▸ **The task**
Omit the pictures and copy the entries exactly.

━━━━━ Given data

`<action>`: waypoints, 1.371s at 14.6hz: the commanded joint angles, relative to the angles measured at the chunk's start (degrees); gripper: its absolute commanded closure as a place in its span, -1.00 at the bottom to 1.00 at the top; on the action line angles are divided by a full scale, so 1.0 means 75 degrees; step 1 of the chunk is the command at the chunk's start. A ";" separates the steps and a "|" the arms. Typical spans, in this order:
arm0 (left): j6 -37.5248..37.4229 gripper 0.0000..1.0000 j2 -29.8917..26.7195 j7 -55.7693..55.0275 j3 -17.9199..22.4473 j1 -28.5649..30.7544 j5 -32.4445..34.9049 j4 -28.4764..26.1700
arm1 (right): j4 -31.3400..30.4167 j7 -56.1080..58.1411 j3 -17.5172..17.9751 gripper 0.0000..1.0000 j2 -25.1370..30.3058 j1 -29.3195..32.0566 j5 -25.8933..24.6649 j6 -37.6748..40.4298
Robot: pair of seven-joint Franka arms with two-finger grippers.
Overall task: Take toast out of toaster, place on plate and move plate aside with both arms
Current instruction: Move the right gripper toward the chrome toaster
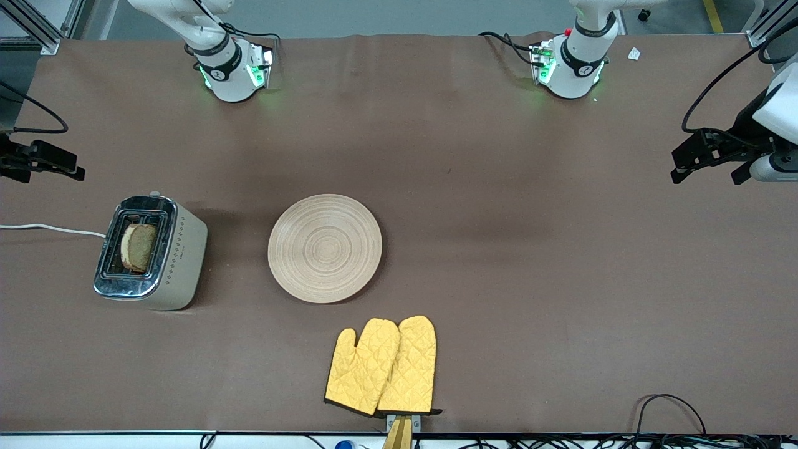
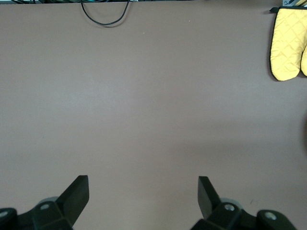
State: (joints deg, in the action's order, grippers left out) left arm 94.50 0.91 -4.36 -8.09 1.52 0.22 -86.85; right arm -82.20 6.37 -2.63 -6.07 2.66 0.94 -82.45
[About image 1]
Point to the small blue round object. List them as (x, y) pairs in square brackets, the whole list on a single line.
[(344, 445)]

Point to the aluminium frame profile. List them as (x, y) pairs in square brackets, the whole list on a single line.
[(770, 28), (37, 28)]

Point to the yellow quilted oven mitt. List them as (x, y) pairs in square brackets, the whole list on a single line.
[(414, 368), (361, 368)]

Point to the beige chrome two-slot toaster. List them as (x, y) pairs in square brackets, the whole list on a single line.
[(181, 262)]

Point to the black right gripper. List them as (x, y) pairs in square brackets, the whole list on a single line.
[(12, 159)]

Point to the small white paper scrap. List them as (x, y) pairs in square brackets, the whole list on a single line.
[(634, 53)]

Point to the wooden stand with metal bracket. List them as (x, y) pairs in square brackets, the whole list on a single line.
[(399, 433)]

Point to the black caster wheel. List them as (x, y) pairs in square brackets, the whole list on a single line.
[(644, 14)]

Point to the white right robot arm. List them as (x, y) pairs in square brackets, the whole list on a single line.
[(227, 75)]

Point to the brown bread toast slice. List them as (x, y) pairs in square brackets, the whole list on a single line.
[(140, 248)]

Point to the round wooden plate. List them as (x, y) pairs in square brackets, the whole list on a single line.
[(324, 249)]

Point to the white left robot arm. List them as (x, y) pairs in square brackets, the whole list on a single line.
[(580, 65)]

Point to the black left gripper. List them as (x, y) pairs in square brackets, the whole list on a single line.
[(745, 125)]

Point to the brown table cover mat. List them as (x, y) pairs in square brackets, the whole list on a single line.
[(436, 156)]

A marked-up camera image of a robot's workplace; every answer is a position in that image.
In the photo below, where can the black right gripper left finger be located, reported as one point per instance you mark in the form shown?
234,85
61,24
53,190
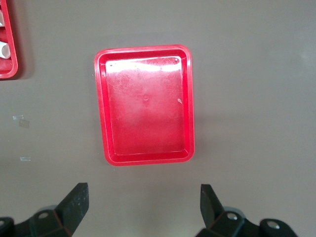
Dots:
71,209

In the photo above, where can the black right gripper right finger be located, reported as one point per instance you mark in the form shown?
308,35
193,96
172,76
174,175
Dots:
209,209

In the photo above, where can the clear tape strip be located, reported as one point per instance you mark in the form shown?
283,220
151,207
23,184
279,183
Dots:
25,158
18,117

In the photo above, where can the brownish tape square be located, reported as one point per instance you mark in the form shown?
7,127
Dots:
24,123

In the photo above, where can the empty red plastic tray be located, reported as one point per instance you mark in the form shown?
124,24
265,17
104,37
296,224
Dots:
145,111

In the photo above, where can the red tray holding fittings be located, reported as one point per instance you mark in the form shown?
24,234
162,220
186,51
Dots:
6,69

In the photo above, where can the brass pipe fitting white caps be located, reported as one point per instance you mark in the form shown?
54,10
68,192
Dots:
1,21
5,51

━━━━━━━━━━

▸ **Answer to this problem**
`<action>`: waypoints, 1.371s at 14.6hz: the commanded joint angles, relative to the angles measured at the chunk's start (degrees); gripper: its absolute commanded closure as a place in its span, -1.00 at the bottom to 1.00 at the top; on the action line angles are divided by a full scale, so 1.0 means 75 degrees; step 1 of the chunk is the command at the chunk's start. A ";" separates the steps and a "|" the arms. Typical spans, in this order:
arm0 (left): j6 -37.5248..37.4229 gripper 0.0000..1.0000 j2 -29.8917..26.7195 j7 -55.7693..55.0275 j3 -17.9199..22.4473 j1 -28.5649..30.7544 j5 -32.4445..34.9049 j4 -28.4764..26.1700
arm1 (right): j4 -31.3400..30.4167 j7 -56.1080..58.1411 j3 -17.5172..17.9751 gripper 0.0000..1.0000 j2 -25.1370..30.3058 j1 -29.3195..32.0566 j5 -25.8933..24.6649 j6 -37.6748..40.4298
Robot: pair of seven-joint Franka arms with two-finger grippers.
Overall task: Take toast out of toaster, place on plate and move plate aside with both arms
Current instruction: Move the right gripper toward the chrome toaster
State: (joints deg, in the action's order, grippers left out) left arm 94.50 0.91 -4.36 -8.09 1.52 0.22 -86.85; right arm -82.20 6.37 -2.63 -6.07 2.66 0.94 -82.45
[About image 1]
Point to the small blue round object. List them as (x, y) pairs in square brackets, the whole list on a single line.
[(344, 445)]

Point to the aluminium frame profile. List them as (x, y) pairs in square brackets, the whole list on a single line.
[(770, 28), (37, 28)]

Point to the yellow quilted oven mitt. List them as (x, y) pairs in square brackets, the whole list on a single line.
[(414, 368), (361, 368)]

Point to the beige chrome two-slot toaster. List them as (x, y) pairs in square brackets, the whole list on a single line.
[(181, 262)]

Point to the black right gripper. List them as (x, y) pairs in square brackets, the whole list on a single line.
[(12, 159)]

Point to the small white paper scrap. List them as (x, y) pairs in square brackets, the whole list on a single line.
[(634, 53)]

Point to the wooden stand with metal bracket. List them as (x, y) pairs in square brackets, the whole list on a single line.
[(399, 433)]

Point to the black caster wheel. List them as (x, y) pairs in square brackets, the whole list on a single line.
[(644, 14)]

Point to the white right robot arm. List them as (x, y) pairs in square brackets, the whole list on a single line.
[(227, 75)]

Point to the brown bread toast slice. List them as (x, y) pairs in square brackets, the whole list on a single line.
[(140, 248)]

Point to the round wooden plate. List them as (x, y) pairs in square brackets, the whole list on a single line.
[(324, 249)]

Point to the white left robot arm. List them as (x, y) pairs in square brackets, the whole list on a single line.
[(580, 65)]

Point to the black left gripper. List them as (x, y) pairs in square brackets, the whole list on a single line.
[(745, 125)]

Point to the brown table cover mat. List them as (x, y) pairs in square brackets, the whole list on a single line.
[(436, 156)]

A marked-up camera image of a robot's workplace; every answer is a position in that image.
In the photo below, where can the black right gripper left finger be located, reported as one point per instance you mark in the form shown?
234,85
61,24
53,190
Dots:
71,209

In the photo above, where can the black right gripper right finger be located, reported as one point per instance you mark in the form shown?
308,35
193,96
172,76
174,175
Dots:
209,209

In the photo above, where can the clear tape strip be located, reported as one point per instance you mark in the form shown?
283,220
151,207
23,184
279,183
Dots:
25,158
18,117

In the photo above, where can the brownish tape square be located, reported as one point per instance you mark in the form shown?
7,127
Dots:
24,123

In the photo above, where can the empty red plastic tray be located, reported as one point per instance you mark in the form shown?
124,24
265,17
104,37
296,224
Dots:
145,111

In the photo above, where can the red tray holding fittings be located, reported as one point per instance you mark in the form shown?
24,234
162,220
186,51
Dots:
6,69

In the photo above, where can the brass pipe fitting white caps be located, reported as one point per instance you mark in the form shown?
54,10
68,192
Dots:
1,21
5,51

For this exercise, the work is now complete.